The problem:
Please return every line of the records that contains the word "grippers".

Information given:
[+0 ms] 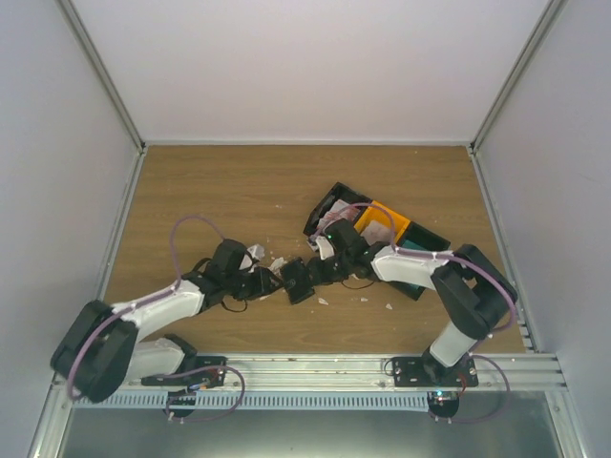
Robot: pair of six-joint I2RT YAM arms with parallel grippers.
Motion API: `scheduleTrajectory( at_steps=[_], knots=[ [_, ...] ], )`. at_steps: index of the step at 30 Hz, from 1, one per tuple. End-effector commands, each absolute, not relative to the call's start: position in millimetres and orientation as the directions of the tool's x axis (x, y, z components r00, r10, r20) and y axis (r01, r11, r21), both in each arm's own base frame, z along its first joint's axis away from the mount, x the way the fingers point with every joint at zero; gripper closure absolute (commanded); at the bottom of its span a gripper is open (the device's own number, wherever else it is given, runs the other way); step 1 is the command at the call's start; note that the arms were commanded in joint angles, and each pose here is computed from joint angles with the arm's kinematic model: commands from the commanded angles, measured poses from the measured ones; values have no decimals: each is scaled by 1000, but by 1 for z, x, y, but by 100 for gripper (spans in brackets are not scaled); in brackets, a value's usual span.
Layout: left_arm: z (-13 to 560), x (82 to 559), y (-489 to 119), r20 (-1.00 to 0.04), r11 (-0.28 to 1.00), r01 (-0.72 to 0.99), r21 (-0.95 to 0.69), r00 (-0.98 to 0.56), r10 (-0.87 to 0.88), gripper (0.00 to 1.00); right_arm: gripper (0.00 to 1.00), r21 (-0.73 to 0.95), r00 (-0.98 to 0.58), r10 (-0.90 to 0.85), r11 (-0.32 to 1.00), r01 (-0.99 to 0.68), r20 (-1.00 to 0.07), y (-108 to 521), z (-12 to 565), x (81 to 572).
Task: Put the credit cards into the card holder
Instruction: Open the card holder at the center of the board.
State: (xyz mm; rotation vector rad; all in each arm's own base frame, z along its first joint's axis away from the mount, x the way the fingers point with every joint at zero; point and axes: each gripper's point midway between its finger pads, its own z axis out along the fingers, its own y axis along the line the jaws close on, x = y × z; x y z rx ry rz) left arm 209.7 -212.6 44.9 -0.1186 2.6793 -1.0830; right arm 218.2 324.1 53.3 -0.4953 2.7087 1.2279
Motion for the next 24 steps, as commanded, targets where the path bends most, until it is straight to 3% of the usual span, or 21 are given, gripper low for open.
scheduleTrajectory(
  at_steps=[1, 4, 7, 15, 24],
  knots=[
    [116, 237, -222, -403, 679, 183, -711, -897, -181, 58, 99, 630, -914, -168, 678, -379, -370, 325, 86, 244],
    [142, 242, -226, -462, 658, 246, -712, -869, -176, 49, 100, 649, -923, -108, 681, -339, -369, 328, 100, 247],
    [147, 240, -232, -467, 648, 272, -711, -873, -145, 46, 100, 708, -933, -53, 637, -305, -355, 335, 117, 247],
    [129, 232, -237, -432, 667, 262, -697, -897, -99, 61, 99, 789, -936, 0, 539, -296, -351, 343, 157, 242],
    [127, 237, -242, -460, 684, 289, -670, -884, -77, 60, 99, 849, -940, -75, 410, -333, -332, 352, 173, 221]
  ],
)
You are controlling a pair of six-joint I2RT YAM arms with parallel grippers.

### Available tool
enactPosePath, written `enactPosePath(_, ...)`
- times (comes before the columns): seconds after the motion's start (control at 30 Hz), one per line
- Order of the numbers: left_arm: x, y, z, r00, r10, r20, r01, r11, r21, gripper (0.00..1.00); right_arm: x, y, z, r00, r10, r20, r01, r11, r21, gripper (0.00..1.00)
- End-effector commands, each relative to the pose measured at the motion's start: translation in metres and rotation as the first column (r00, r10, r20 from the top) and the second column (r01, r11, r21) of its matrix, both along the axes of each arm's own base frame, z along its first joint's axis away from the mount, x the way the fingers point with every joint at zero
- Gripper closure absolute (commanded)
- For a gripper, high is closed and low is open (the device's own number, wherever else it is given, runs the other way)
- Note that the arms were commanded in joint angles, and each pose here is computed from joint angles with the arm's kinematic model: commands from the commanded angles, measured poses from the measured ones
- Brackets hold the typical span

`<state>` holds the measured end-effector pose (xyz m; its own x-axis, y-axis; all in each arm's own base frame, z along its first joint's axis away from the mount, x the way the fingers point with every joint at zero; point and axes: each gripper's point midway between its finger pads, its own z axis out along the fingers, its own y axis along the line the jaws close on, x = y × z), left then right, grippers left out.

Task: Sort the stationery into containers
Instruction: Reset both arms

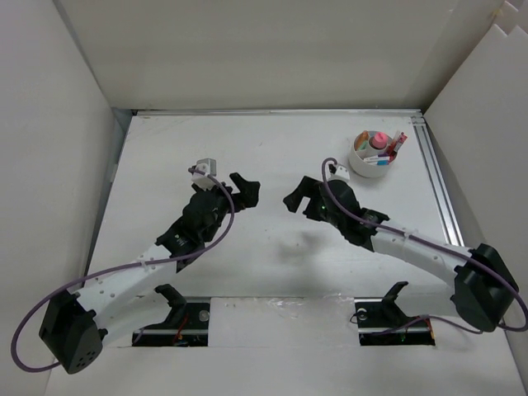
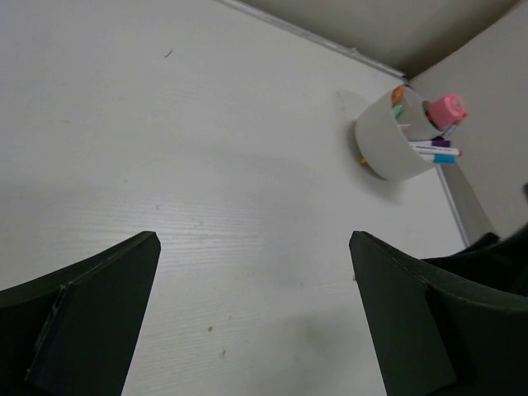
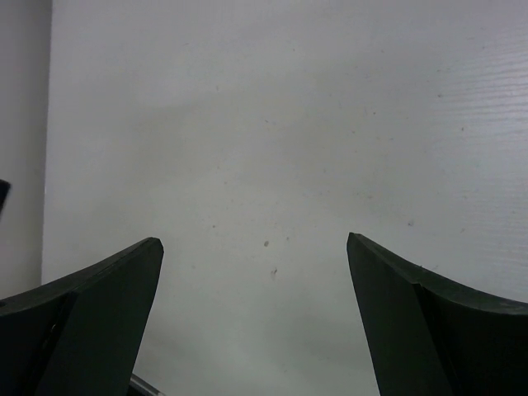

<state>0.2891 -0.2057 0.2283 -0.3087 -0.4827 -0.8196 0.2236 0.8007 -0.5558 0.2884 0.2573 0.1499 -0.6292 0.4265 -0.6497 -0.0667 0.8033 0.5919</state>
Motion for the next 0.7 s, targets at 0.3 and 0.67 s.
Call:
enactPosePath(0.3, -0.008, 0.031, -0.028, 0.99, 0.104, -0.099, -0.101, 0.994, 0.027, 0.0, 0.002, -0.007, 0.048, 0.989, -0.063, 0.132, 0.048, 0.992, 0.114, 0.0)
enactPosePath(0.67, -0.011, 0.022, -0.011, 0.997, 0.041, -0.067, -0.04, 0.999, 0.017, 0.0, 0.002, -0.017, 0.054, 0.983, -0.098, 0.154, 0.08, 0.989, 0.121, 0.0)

Output for this exercise:
Robot: pair of six-joint I2RT YAM arms with parallel grippers.
You are controlling a pair of six-joint I2RT YAM arms with parallel grippers.
`<state>` holds the measured end-effector pose (xyz m; its own x-axis, y-axis; all in each arm's own base frame, z along its first joint's axis away from the mount, x the way the fingers point with every joint at zero; point and axes: each gripper's point midway between its finger pads, its own z axis out along the fingers, its own y axis along the line the jaws close on, x = y × z), left then right, grippers left out.

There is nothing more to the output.